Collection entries
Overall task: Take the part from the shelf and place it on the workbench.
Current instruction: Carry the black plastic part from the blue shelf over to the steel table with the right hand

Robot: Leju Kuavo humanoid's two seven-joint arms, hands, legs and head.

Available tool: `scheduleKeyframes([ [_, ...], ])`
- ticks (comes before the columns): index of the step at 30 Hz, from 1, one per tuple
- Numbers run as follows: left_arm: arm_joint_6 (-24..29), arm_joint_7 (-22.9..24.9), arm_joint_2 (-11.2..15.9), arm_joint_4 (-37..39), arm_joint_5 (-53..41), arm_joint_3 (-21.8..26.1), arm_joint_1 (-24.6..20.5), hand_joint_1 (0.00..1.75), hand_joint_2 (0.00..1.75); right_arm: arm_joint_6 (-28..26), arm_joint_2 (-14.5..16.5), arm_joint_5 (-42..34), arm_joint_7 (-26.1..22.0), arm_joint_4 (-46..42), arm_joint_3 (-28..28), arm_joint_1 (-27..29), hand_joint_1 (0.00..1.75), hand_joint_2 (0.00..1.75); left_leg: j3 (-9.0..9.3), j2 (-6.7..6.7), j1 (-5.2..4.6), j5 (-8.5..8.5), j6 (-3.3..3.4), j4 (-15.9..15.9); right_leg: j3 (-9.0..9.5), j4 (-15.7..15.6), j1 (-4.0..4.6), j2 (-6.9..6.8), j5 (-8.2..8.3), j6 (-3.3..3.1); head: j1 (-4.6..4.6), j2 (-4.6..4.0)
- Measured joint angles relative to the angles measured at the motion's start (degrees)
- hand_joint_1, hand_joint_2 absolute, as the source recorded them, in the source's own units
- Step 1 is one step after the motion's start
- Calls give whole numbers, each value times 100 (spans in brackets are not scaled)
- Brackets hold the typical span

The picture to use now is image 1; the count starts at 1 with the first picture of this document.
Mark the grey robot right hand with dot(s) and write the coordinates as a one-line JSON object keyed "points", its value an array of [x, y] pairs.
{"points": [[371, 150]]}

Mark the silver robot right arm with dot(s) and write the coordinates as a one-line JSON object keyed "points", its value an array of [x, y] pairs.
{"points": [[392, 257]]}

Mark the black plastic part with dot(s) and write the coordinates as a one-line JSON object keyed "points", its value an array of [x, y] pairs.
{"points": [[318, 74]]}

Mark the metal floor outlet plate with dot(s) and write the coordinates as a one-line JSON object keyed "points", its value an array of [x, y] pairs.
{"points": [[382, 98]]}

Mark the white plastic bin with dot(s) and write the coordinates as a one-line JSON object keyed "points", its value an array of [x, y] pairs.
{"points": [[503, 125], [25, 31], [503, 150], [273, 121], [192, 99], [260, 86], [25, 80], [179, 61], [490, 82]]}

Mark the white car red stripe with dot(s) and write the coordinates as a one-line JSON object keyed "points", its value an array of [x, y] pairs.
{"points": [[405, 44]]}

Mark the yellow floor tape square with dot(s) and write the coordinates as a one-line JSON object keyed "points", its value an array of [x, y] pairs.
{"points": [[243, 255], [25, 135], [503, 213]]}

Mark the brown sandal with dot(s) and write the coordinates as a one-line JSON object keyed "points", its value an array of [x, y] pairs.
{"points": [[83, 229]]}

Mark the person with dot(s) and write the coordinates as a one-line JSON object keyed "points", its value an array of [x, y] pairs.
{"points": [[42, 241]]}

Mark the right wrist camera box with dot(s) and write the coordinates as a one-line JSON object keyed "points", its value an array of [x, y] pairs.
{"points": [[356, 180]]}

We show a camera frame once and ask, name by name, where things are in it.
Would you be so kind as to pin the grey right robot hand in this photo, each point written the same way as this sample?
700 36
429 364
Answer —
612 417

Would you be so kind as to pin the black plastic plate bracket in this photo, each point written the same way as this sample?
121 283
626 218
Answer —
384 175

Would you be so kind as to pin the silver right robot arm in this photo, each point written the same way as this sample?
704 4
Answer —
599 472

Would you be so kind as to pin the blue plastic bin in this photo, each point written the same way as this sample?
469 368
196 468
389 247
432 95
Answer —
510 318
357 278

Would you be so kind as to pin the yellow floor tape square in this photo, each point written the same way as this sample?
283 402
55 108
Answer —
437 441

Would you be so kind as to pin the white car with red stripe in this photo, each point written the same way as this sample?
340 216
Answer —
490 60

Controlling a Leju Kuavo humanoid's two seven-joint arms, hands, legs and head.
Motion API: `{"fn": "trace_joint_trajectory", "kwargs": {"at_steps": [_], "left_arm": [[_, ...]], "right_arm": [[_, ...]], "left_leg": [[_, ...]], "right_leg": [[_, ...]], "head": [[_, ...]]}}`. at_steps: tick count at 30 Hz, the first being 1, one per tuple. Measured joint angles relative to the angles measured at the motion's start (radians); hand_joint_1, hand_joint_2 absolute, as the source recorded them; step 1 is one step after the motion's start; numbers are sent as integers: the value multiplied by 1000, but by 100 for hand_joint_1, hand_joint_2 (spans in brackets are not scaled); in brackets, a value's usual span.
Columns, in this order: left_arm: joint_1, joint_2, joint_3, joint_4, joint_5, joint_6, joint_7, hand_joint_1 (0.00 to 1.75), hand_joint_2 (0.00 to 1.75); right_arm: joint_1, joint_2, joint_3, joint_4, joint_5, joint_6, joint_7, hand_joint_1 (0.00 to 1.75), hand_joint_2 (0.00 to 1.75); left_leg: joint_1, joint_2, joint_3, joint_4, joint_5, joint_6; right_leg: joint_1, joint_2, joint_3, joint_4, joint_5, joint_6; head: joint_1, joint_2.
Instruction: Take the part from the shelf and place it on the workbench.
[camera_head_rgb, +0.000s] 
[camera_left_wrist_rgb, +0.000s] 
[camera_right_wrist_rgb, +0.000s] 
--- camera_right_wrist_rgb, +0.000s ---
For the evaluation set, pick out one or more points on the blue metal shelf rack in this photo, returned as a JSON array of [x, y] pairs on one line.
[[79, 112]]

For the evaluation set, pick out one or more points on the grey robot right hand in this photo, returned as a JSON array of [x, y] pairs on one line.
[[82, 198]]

— WHAT TO PRODUCE —
So that nothing is lost, transcribe each entry exactly as written.

— RESPONSE AREA —
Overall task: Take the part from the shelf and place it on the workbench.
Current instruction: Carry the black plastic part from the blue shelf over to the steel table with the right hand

Robot: Leju Kuavo humanoid's two seven-joint arms, hands, legs and head.

Available tool: `scheduleKeyframes([ [_, ...], ])`
- ticks (comes before the columns): index of the step at 30 Hz, from 1, one per tuple
- Numbers run as follows: left_arm: arm_joint_6 (-24..29), arm_joint_7 (-22.9..24.9), arm_joint_2 (-11.2..15.9), arm_joint_4 (-37..39), arm_joint_5 (-53..41), arm_joint_3 (-21.8..26.1), arm_joint_1 (-24.6..20.5), hand_joint_1 (0.00..1.75), hand_joint_2 (0.00..1.75); right_arm: arm_joint_6 (-28..26), arm_joint_2 (-14.5..16.5), arm_joint_5 (-42..34), arm_joint_7 (-26.1..22.0), arm_joint_4 (-46..42), arm_joint_3 (-28..28), arm_joint_1 (-27..29), hand_joint_1 (0.00..1.75), hand_joint_2 (0.00..1.75); left_leg: j3 (-9.0..9.3), j2 (-6.7..6.7), j1 (-5.2..4.6), j5 (-8.5..8.5), j6 (-3.3..3.4), j4 (-15.9..15.9); right_leg: j3 (-9.0..9.5), j4 (-15.7..15.6), j1 (-4.0..4.6), j2 (-6.9..6.8), j5 (-8.2..8.3), j6 (-3.3..3.1); head: j1 (-4.6..4.6), j2 (-4.6..4.0)
- Measured joint angles relative to the angles measured at the motion's start (degrees)
- hand_joint_1, hand_joint_2 absolute, as the source recorded them, in the source's own units
- Step 1 is one step after the motion's start
- Calls give whole numbers, each value times 100 (spans in brackets are not scaled)
- Brackets hold the typical span

The picture to use now is image 1; the count starts at 1 with the first picture of this document.
Mark the grey robot right hand with dot(s) and write the coordinates as a one-line JSON object keyed "points", its value an array of [x, y] pairs.
{"points": [[371, 150]]}

Mark the silver robot right arm with dot(s) and write the coordinates as a one-line JSON object keyed "points", its value an array of [x, y] pairs.
{"points": [[392, 257]]}

Mark the black plastic part with dot(s) and write the coordinates as a one-line JSON object keyed "points", its value an array of [x, y] pairs.
{"points": [[318, 74]]}

Mark the metal floor outlet plate with dot(s) and write the coordinates as a one-line JSON object keyed "points", its value an array of [x, y] pairs.
{"points": [[382, 98]]}

Mark the white plastic bin with dot(s) and write the coordinates as a one-line JSON object keyed "points", its value an array of [x, y] pairs.
{"points": [[503, 125], [25, 31], [503, 150], [273, 121], [192, 99], [260, 86], [25, 80], [179, 61], [490, 82]]}

Mark the white car red stripe with dot(s) and write the coordinates as a one-line JSON object keyed "points", its value an array of [x, y] pairs.
{"points": [[405, 44]]}

Mark the yellow floor tape square with dot(s) and write the coordinates as a one-line JSON object keyed "points", its value an array of [x, y] pairs.
{"points": [[243, 255], [25, 135], [503, 213]]}

Mark the brown sandal with dot(s) and write the coordinates as a one-line JSON object keyed "points", its value an array of [x, y] pairs.
{"points": [[83, 229]]}

Mark the person with dot(s) and write the coordinates as a one-line JSON object keyed "points", its value an array of [x, y] pairs.
{"points": [[42, 241]]}

Mark the right wrist camera box with dot(s) and write the coordinates as a one-line JSON object keyed "points", its value an array of [x, y] pairs.
{"points": [[356, 180]]}

We show a camera frame once and ask, name by name, where things are in it.
Would you be so kind as to pin the grey right robot hand in this photo, each point written the same way as this sample?
700 36
429 364
Answer —
612 417

Would you be so kind as to pin the black plastic plate bracket in this photo, each point written the same way as this sample?
121 283
626 218
Answer —
384 175

Would you be so kind as to pin the silver right robot arm in this photo, each point written the same way as this sample?
704 4
Answer —
599 472

Would you be so kind as to pin the blue plastic bin in this photo, each point written the same way as this sample?
469 368
196 468
389 247
432 95
Answer —
510 318
357 278

Would you be so kind as to pin the yellow floor tape square in this photo, each point written the same way as this sample?
283 402
55 108
Answer —
437 441

Would you be so kind as to pin the white car with red stripe in this photo, each point written the same way as this sample?
340 216
Answer —
490 60

Controlling a Leju Kuavo humanoid's two seven-joint arms, hands, legs and head.
Motion API: `{"fn": "trace_joint_trajectory", "kwargs": {"at_steps": [_], "left_arm": [[_, ...]], "right_arm": [[_, ...]], "left_leg": [[_, ...]], "right_leg": [[_, ...]], "head": [[_, ...]]}}`. at_steps: tick count at 30 Hz, the first being 1, one per tuple. Measured joint angles relative to the angles measured at the motion's start (radians); hand_joint_1, hand_joint_2 absolute, as the source recorded them; step 1 is one step after the motion's start; numbers are sent as integers: the value multiplied by 1000, but by 100 for hand_joint_1, hand_joint_2 (spans in brackets are not scaled); in brackets, a value's usual span.
Columns, in this order: left_arm: joint_1, joint_2, joint_3, joint_4, joint_5, joint_6, joint_7, hand_joint_1 (0.00 to 1.75), hand_joint_2 (0.00 to 1.75); right_arm: joint_1, joint_2, joint_3, joint_4, joint_5, joint_6, joint_7, hand_joint_1 (0.00 to 1.75), hand_joint_2 (0.00 to 1.75); left_leg: joint_1, joint_2, joint_3, joint_4, joint_5, joint_6; right_leg: joint_1, joint_2, joint_3, joint_4, joint_5, joint_6; head: joint_1, joint_2.
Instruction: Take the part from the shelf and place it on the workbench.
[camera_head_rgb, +0.000s] 
[camera_left_wrist_rgb, +0.000s] 
[camera_right_wrist_rgb, +0.000s] 
--- camera_right_wrist_rgb, +0.000s ---
For the evaluation set, pick out one or more points on the blue metal shelf rack in this photo, returned as a JSON array of [x, y] pairs on one line.
[[79, 112]]

For the evaluation set, pick out one or more points on the grey robot right hand in this photo, returned as a JSON array of [x, y] pairs on one line.
[[82, 198]]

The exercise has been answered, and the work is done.